Template parameters named InputIterator shall meet the C++ Standard’s library input iterator requirements ([input.iterators] C++11 section 24.2.3) and shall have a value type that is one of the encoded character types.
[Note: Use of an encoded character type implies an associated encoding. Since signed char and unsigned char have no implied encoding, they are not included as permitted types. –end note]
Note
The above text uses similar wording to N3940 [fs.req] section 5.
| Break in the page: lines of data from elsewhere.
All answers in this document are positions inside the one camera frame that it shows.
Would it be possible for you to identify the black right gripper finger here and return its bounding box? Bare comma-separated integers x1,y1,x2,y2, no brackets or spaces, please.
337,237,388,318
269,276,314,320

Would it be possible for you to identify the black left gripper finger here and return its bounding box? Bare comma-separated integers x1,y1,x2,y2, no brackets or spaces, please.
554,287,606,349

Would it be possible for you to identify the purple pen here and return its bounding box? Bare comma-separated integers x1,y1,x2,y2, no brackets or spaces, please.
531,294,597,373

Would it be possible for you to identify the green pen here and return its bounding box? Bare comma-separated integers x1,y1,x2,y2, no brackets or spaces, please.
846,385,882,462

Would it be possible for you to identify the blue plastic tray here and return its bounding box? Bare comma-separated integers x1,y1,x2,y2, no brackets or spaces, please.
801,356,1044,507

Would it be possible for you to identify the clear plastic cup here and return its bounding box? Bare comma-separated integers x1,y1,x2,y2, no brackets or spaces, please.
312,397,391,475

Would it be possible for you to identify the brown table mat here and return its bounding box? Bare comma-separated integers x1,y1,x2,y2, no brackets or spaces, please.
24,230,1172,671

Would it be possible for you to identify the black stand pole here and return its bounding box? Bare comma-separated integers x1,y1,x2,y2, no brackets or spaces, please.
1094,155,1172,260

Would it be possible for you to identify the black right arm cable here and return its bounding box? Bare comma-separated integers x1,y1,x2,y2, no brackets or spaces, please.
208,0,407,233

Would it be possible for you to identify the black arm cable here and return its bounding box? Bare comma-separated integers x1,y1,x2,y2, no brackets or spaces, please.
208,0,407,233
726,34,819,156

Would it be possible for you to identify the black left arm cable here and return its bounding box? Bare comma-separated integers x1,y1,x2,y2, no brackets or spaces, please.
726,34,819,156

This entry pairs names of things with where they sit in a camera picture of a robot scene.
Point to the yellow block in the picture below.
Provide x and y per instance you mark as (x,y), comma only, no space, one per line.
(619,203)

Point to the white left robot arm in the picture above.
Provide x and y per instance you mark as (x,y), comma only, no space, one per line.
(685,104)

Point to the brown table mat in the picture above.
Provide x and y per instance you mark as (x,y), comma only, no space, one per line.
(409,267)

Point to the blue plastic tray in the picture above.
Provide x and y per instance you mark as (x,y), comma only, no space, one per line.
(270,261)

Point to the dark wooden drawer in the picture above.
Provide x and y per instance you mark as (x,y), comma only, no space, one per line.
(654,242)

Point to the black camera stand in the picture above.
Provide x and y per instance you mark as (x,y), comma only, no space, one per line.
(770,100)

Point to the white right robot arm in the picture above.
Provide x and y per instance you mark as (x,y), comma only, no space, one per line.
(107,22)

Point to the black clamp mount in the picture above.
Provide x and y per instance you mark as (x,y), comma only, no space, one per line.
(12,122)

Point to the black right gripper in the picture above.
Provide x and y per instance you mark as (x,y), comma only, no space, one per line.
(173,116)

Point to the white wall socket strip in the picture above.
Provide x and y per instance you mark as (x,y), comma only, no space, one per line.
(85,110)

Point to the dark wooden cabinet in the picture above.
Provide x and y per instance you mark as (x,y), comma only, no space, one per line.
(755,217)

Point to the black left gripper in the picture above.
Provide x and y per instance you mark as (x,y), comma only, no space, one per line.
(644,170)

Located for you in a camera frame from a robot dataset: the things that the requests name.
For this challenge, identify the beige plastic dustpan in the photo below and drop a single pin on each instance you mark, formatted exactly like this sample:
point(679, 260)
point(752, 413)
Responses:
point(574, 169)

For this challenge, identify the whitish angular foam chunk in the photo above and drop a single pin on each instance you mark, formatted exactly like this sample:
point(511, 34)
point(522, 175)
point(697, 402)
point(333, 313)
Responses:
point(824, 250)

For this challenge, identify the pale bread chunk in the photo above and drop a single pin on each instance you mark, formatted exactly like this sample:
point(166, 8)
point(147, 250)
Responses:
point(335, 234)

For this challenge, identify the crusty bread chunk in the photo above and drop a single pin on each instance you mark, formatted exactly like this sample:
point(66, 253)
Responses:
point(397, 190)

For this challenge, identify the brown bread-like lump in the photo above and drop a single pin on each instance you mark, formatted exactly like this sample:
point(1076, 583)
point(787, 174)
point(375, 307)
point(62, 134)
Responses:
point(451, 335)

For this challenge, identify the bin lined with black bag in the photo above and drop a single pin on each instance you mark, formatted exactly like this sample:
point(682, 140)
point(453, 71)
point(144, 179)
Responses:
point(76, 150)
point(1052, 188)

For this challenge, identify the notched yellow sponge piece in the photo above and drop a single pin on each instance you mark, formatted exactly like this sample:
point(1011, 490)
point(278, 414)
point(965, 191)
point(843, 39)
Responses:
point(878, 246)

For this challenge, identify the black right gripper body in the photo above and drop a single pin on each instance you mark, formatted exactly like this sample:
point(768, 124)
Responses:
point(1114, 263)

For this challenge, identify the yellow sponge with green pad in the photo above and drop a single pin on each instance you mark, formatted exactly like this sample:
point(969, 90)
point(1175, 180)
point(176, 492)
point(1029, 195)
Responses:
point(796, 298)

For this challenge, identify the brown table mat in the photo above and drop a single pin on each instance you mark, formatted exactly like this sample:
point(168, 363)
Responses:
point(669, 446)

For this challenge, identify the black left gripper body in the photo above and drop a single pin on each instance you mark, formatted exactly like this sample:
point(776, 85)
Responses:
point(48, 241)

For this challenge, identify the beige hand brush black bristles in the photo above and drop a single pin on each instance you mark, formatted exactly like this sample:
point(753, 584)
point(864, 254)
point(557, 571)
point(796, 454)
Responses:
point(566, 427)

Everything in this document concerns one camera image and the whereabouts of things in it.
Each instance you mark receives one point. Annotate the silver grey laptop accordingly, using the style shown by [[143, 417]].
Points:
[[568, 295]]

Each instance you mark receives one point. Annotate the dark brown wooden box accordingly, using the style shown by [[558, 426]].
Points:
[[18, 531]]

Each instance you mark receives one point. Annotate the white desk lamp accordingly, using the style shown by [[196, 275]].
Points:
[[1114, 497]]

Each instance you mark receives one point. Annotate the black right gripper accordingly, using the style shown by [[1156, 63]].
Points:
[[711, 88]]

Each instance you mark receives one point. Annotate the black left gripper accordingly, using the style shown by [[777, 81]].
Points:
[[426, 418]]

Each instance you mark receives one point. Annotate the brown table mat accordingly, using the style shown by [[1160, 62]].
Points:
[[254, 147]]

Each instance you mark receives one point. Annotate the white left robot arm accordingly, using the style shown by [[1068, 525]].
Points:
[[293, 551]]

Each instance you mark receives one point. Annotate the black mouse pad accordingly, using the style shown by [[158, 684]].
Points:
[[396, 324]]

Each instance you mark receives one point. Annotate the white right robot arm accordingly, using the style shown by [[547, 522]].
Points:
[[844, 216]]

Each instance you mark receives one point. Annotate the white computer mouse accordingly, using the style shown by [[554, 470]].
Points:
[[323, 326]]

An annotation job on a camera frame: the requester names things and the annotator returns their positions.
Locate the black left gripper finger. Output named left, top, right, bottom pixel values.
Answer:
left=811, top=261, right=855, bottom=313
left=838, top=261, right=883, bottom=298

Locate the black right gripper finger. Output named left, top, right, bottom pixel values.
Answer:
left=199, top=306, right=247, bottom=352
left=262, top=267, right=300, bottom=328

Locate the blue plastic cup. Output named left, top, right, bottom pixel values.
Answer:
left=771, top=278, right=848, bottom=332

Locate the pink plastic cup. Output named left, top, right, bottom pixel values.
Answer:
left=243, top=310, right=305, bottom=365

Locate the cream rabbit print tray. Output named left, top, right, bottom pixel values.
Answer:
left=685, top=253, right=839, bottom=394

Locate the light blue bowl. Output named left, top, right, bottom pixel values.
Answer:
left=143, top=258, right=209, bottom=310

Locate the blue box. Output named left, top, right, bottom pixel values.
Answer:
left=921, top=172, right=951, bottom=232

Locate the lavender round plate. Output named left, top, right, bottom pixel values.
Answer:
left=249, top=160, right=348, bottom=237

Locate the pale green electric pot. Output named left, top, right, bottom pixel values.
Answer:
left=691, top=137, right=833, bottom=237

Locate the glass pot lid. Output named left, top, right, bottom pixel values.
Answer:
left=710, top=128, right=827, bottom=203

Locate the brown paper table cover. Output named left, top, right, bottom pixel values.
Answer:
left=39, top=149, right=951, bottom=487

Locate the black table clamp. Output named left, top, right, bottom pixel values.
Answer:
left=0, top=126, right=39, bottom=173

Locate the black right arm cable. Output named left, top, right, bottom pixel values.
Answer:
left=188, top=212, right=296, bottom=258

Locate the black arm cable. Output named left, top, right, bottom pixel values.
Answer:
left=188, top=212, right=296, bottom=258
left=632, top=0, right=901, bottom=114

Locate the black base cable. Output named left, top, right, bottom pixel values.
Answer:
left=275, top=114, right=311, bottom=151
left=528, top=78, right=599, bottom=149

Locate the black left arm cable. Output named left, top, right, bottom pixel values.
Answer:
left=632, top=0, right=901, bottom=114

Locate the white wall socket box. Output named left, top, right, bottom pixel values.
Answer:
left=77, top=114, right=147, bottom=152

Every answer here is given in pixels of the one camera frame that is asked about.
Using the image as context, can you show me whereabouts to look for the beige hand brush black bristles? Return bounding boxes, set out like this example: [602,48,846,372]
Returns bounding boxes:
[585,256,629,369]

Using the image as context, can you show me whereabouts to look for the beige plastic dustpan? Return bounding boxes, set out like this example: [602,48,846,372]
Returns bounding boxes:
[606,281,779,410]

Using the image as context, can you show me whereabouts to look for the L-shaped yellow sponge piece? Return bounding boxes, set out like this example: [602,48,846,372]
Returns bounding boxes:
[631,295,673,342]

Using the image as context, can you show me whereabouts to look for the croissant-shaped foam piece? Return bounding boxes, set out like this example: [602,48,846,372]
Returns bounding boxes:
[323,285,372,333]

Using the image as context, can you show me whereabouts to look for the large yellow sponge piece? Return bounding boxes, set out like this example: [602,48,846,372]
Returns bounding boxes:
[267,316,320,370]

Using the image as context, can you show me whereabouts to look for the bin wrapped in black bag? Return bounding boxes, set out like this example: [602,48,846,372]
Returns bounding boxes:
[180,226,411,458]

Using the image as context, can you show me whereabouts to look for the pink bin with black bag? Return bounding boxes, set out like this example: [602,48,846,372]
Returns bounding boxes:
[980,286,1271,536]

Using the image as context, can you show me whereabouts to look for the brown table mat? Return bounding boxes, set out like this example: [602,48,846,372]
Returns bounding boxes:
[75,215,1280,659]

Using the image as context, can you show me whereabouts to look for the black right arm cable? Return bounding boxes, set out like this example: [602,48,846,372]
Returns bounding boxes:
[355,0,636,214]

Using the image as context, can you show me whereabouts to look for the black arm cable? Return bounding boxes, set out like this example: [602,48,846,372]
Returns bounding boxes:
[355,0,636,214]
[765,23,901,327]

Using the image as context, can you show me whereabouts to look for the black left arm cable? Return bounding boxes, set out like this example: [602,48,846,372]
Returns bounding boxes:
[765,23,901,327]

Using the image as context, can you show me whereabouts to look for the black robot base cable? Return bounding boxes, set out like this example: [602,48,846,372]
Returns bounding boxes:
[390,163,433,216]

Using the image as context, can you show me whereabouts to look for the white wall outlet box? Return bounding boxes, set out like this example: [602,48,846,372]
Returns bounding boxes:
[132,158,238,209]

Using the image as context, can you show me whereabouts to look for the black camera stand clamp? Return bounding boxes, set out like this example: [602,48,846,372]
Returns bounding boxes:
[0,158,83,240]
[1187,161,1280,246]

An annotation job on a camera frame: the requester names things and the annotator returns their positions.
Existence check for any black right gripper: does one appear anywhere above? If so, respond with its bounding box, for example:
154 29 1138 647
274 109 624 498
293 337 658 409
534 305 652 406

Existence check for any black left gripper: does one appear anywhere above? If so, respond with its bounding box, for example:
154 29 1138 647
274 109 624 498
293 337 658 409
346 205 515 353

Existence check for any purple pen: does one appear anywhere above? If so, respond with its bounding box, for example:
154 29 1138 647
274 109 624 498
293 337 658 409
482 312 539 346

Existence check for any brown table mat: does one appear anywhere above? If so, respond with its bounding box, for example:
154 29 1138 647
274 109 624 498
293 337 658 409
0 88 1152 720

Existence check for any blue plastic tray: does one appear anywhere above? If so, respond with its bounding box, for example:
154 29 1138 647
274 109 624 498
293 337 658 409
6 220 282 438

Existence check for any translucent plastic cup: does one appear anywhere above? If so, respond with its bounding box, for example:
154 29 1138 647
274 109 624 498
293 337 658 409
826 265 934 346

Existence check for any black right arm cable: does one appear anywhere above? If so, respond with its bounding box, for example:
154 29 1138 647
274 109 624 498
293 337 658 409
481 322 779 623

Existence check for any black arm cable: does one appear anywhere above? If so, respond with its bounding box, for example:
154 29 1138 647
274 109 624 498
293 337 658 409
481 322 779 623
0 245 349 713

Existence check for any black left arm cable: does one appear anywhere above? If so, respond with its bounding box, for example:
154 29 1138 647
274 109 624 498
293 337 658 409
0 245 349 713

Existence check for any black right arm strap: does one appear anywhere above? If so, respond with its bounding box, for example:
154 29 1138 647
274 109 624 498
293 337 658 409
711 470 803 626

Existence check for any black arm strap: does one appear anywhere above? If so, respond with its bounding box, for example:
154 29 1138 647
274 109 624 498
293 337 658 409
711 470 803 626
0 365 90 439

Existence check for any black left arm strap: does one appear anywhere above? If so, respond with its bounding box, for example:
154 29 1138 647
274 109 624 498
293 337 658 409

Function template parameters named Source, UserInfoSource, HostSource, PortSource, KeySource, ParamSource shall be one of:
Arguments of type Source, UserInfoSource, HostSource, PortSource, KeySource, ParamSource shall not be null pointers.
Note
This is similar wording to the filesystem path requirements in N3940 ([path.req]).
The uri class shall parse according to the rules described in IETF RFC 3986, Section 3.
The uri class shall correctly parse IPv6 addresses, described in IETF RFC 3986.
The uri class shall parse internationalized URIs according to IETF RFC 3987, section 2.
The uri class shall parse zone IDs in IPv6 addresses according to IETF RFC 6874, section 2.
Template parameters named Allocator shall meet the C++ Standard’s library Allocator requirements (C++11 17.6.3.5)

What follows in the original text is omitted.